▶ What you are asked to do: Reproduce only the lines below from the line containing "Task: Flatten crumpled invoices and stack" to the line containing "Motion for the", exactly as written, with both end lines kept. Omit the pictures.

▶ Input data:

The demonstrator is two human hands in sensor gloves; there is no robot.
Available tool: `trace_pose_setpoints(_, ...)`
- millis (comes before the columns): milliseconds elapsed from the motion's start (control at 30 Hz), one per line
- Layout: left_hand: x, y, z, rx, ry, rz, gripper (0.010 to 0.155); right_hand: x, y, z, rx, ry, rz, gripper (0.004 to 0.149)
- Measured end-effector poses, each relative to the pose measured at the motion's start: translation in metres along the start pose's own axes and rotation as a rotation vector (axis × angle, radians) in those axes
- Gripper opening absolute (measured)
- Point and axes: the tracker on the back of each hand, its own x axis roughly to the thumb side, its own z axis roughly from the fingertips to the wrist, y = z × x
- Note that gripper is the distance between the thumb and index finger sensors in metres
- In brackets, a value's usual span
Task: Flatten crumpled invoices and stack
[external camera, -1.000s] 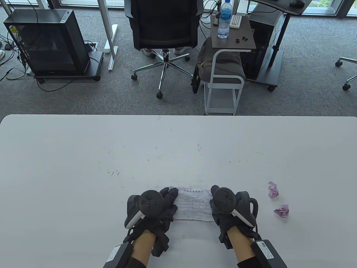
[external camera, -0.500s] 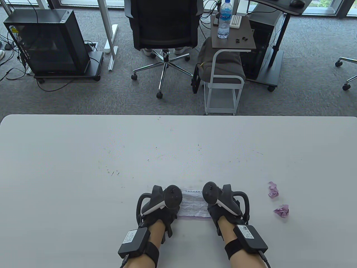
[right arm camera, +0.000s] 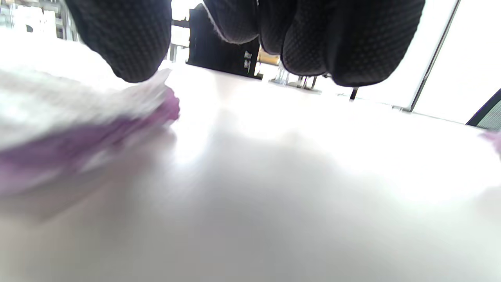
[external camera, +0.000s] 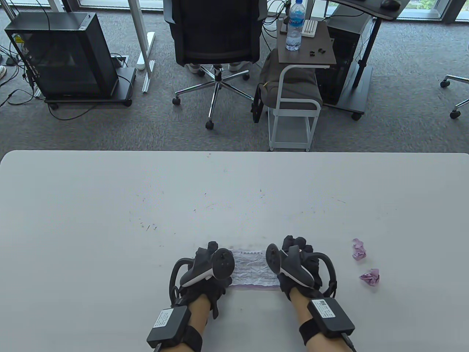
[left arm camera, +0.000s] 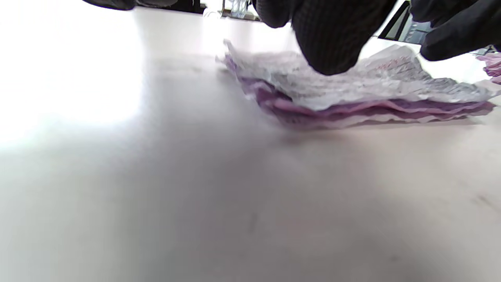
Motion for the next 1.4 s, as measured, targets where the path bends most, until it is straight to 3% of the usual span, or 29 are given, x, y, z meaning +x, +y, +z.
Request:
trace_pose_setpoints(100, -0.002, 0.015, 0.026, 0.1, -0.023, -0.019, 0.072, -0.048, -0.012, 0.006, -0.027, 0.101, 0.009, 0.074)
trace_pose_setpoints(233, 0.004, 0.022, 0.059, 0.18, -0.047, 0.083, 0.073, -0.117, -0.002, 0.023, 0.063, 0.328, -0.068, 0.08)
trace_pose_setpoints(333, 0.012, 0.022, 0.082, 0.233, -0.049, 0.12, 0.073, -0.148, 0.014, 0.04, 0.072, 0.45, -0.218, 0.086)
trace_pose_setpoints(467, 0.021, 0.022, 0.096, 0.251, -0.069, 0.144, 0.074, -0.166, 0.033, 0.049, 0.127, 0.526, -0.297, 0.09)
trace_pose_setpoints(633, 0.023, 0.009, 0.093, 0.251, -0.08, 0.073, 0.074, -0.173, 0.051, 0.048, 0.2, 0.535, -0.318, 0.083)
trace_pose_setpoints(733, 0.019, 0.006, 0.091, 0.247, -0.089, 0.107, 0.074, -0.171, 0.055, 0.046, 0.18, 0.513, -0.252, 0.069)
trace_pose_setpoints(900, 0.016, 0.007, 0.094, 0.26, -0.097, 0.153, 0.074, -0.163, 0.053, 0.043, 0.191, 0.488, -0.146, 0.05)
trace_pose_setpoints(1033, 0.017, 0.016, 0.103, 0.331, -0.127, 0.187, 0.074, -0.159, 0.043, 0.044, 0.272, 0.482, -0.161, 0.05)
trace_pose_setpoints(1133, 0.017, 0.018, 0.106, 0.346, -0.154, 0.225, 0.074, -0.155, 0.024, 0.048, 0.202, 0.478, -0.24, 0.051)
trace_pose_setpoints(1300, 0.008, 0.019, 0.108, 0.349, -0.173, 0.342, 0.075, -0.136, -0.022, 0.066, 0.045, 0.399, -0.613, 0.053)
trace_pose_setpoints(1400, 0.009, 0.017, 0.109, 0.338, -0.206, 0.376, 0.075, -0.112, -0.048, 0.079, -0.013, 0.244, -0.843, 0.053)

▶ Written answer:
Task: Flatten crumpled invoices and stack
[external camera, -1.000s] 
[external camera, -0.500s] 
[right arm camera, +0.000s] 
[external camera, +0.000s] 
[left arm camera, +0.000s] 
Motion for the next 1.4 s, as measured, targets where the path bends most, until it is straight to 3% of the usual span, or 29 are given, x, y, z meaning +x, +y, +z.

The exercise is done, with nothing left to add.